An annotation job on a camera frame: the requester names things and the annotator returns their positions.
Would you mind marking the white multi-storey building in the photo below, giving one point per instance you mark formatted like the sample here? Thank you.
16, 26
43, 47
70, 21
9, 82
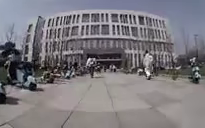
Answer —
103, 36

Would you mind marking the grey concrete paved plaza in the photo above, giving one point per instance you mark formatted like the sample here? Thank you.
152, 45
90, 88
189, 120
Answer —
103, 103

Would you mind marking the row of parked scooters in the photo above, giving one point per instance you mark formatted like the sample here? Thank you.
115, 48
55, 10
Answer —
26, 78

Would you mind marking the grass strip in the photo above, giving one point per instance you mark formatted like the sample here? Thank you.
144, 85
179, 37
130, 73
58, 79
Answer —
186, 71

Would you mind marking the white scooter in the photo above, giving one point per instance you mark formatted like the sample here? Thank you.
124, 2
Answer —
195, 71

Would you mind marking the dark tree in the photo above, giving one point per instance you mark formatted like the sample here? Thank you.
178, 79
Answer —
8, 55

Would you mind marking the pole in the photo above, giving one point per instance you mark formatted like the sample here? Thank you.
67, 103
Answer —
196, 45

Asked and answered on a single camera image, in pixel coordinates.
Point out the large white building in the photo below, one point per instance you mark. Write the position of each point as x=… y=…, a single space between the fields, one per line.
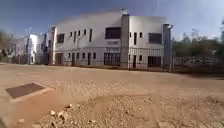
x=100 y=36

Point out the small white building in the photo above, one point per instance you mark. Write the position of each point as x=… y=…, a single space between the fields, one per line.
x=31 y=46

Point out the square manhole cover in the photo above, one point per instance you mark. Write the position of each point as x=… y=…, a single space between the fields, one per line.
x=25 y=90

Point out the bare tree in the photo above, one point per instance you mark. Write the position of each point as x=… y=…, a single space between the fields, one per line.
x=5 y=43

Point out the black metal fence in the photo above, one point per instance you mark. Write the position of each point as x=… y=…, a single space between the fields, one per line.
x=186 y=63

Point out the brick paved road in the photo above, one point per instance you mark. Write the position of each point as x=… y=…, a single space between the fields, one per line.
x=116 y=83

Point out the pale pole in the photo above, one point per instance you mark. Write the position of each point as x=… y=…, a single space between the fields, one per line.
x=171 y=50

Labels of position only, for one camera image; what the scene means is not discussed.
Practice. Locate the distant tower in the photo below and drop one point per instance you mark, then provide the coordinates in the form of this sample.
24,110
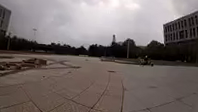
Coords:
114,39

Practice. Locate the long pale building, window rows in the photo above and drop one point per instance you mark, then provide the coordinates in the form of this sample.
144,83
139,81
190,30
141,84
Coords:
192,30

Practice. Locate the tall floodlight pole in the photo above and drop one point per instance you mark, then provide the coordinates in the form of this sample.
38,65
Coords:
34,34

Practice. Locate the manhole cover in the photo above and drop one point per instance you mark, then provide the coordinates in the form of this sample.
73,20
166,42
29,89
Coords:
111,71

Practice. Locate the row of dark trees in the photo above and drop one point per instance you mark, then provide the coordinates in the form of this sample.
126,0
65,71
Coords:
70,49

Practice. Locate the grey concrete slab plaza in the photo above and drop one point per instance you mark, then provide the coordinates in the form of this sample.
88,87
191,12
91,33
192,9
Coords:
144,92

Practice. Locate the low wall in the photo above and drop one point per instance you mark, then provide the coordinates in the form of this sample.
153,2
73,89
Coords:
108,59

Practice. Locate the small vehicle with person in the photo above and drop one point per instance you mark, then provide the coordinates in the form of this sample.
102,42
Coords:
146,61

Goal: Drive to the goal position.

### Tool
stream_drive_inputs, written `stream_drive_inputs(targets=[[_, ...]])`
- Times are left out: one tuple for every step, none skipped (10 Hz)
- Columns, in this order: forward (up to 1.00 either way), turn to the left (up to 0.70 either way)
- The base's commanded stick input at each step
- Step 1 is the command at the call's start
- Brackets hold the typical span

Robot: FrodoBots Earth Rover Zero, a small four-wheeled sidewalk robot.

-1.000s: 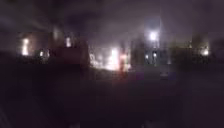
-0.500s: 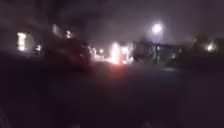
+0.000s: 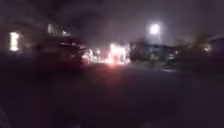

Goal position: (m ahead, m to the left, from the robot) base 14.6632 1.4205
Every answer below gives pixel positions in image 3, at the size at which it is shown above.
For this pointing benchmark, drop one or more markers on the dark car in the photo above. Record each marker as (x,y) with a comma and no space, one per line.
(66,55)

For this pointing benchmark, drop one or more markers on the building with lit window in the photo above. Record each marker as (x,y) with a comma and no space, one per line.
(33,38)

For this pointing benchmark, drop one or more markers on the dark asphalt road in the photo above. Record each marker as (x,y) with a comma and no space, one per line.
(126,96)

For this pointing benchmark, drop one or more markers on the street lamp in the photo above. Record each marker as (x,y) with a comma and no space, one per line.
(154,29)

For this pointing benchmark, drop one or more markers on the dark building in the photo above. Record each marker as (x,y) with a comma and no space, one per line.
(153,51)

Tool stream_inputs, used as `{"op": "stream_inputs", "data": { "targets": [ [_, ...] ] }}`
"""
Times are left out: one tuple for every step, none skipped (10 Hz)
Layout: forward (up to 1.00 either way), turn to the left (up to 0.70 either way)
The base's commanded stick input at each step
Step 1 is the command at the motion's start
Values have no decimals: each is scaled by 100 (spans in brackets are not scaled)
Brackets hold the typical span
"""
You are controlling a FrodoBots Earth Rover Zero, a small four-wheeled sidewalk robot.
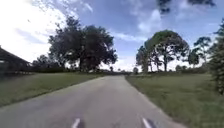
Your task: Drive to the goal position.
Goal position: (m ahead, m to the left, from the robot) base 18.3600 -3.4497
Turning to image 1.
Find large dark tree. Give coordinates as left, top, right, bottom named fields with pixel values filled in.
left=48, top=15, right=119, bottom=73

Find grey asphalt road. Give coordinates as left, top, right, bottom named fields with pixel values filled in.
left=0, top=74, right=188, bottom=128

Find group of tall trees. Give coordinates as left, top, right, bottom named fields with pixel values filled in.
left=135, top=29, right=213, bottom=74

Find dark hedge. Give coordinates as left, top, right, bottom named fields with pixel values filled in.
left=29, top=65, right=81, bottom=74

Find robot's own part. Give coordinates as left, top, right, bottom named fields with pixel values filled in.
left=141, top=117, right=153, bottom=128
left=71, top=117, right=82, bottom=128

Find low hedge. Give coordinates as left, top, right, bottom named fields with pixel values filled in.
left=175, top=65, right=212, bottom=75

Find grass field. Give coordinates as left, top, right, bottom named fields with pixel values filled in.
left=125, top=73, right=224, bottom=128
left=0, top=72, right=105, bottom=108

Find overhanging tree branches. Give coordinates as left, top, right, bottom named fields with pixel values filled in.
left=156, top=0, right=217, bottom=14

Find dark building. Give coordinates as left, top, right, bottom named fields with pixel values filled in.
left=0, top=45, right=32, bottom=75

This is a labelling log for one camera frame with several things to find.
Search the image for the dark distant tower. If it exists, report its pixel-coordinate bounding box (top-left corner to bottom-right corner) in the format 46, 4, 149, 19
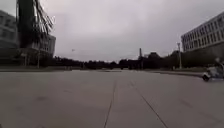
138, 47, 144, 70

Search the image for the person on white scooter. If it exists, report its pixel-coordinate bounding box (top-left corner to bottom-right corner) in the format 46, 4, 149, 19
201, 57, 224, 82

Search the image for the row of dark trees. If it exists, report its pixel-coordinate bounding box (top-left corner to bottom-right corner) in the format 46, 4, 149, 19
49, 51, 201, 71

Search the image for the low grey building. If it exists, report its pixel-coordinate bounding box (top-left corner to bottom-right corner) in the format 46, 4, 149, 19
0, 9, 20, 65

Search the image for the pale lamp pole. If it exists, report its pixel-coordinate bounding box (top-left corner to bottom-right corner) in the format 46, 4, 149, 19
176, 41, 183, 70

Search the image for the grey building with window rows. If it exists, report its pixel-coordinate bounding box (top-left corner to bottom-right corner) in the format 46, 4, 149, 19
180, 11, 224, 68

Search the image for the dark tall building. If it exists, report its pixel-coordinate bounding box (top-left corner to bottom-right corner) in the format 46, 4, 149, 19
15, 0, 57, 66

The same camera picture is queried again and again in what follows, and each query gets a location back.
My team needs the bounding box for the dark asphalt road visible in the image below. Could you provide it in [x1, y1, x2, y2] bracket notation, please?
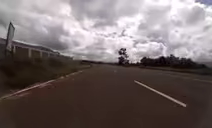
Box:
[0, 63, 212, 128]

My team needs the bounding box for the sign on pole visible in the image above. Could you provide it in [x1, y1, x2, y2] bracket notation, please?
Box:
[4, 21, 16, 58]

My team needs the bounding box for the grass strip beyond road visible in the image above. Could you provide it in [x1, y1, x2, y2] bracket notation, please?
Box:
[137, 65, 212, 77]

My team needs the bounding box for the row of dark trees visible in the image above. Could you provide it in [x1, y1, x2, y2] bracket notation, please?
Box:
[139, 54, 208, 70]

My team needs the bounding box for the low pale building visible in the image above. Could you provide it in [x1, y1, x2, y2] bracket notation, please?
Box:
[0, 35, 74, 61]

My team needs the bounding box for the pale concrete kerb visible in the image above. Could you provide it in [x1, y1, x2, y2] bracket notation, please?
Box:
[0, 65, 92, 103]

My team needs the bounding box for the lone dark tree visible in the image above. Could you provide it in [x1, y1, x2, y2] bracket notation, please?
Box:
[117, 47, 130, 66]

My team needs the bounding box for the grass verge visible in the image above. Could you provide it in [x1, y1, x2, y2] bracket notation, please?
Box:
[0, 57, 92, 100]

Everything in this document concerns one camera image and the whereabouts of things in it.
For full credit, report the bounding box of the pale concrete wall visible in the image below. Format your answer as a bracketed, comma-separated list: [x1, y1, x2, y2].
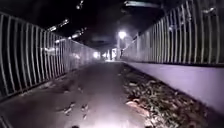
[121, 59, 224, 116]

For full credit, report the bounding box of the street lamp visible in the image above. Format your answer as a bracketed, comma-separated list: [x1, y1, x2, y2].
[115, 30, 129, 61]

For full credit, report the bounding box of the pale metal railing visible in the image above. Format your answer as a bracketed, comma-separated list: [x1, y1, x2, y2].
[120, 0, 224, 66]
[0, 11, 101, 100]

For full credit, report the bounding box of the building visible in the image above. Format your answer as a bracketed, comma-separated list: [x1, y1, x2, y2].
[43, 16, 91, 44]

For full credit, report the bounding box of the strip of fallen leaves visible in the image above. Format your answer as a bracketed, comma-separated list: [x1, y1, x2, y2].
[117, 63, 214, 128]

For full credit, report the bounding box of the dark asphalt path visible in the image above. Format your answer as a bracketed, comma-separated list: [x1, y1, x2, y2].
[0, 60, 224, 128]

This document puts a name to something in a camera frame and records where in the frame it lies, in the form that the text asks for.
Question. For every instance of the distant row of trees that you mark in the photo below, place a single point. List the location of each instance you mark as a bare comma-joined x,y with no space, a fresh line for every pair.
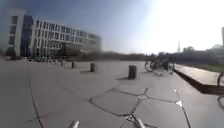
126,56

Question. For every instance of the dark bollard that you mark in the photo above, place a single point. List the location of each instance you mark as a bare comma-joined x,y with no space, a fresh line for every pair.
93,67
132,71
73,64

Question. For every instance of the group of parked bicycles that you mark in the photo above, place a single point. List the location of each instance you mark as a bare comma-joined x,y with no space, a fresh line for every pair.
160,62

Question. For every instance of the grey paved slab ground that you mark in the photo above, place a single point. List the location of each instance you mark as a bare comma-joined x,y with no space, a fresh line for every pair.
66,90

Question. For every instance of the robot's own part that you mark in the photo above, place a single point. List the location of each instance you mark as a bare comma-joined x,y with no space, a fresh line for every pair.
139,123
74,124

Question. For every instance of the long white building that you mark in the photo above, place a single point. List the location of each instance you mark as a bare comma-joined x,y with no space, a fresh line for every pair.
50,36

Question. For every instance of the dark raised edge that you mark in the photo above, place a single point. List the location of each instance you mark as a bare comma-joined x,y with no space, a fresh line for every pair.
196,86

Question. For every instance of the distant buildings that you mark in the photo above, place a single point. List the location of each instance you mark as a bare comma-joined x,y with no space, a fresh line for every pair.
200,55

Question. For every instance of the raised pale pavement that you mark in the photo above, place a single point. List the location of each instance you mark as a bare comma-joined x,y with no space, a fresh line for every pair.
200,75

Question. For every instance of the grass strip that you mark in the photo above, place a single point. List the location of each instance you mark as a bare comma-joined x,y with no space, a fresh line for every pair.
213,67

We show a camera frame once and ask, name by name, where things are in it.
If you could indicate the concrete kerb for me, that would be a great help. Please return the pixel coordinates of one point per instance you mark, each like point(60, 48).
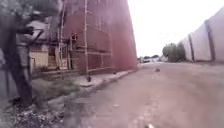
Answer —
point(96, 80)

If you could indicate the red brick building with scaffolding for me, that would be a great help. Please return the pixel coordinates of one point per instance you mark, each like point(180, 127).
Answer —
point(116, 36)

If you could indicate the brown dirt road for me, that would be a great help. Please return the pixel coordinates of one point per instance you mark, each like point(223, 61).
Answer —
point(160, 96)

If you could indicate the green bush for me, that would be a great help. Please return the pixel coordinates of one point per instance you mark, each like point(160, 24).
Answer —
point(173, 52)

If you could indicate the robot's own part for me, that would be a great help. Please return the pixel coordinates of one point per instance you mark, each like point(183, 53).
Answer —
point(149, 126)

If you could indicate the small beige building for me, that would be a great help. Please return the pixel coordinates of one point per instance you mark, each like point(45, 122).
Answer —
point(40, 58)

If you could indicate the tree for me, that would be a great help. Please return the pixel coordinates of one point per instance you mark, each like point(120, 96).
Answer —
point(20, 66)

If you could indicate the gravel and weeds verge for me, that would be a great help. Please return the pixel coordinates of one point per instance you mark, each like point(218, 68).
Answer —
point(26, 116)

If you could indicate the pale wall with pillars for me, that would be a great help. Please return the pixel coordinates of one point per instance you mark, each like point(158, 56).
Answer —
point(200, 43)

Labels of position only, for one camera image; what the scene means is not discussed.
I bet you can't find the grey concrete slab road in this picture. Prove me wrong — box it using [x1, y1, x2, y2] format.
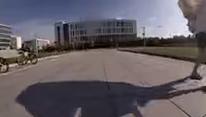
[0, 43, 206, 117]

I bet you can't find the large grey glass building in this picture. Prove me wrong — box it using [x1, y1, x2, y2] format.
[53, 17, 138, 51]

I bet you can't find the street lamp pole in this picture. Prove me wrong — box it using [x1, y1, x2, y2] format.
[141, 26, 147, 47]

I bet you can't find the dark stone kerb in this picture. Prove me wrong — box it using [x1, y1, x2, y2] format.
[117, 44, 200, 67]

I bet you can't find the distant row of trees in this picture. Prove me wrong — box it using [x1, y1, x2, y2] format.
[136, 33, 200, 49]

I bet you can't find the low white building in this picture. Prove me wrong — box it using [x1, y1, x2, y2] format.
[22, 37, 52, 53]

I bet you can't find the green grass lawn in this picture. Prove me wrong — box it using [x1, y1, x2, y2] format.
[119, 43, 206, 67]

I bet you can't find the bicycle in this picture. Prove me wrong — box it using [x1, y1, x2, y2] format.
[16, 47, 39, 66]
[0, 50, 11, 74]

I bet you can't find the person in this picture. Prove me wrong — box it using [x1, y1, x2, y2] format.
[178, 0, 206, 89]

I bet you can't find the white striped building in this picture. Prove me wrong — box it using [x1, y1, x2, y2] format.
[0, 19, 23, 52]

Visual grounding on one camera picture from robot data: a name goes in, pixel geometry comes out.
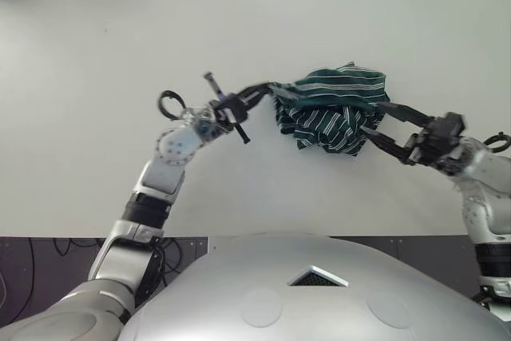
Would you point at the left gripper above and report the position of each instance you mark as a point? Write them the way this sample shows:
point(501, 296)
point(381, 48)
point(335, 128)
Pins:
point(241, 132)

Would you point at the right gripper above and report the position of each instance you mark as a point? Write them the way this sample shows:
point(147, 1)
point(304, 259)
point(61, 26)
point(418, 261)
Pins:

** The problem **
Find every line in the data above that holds the string "commanded". Give the number of such lines and nothing else.

** Result of the task **
2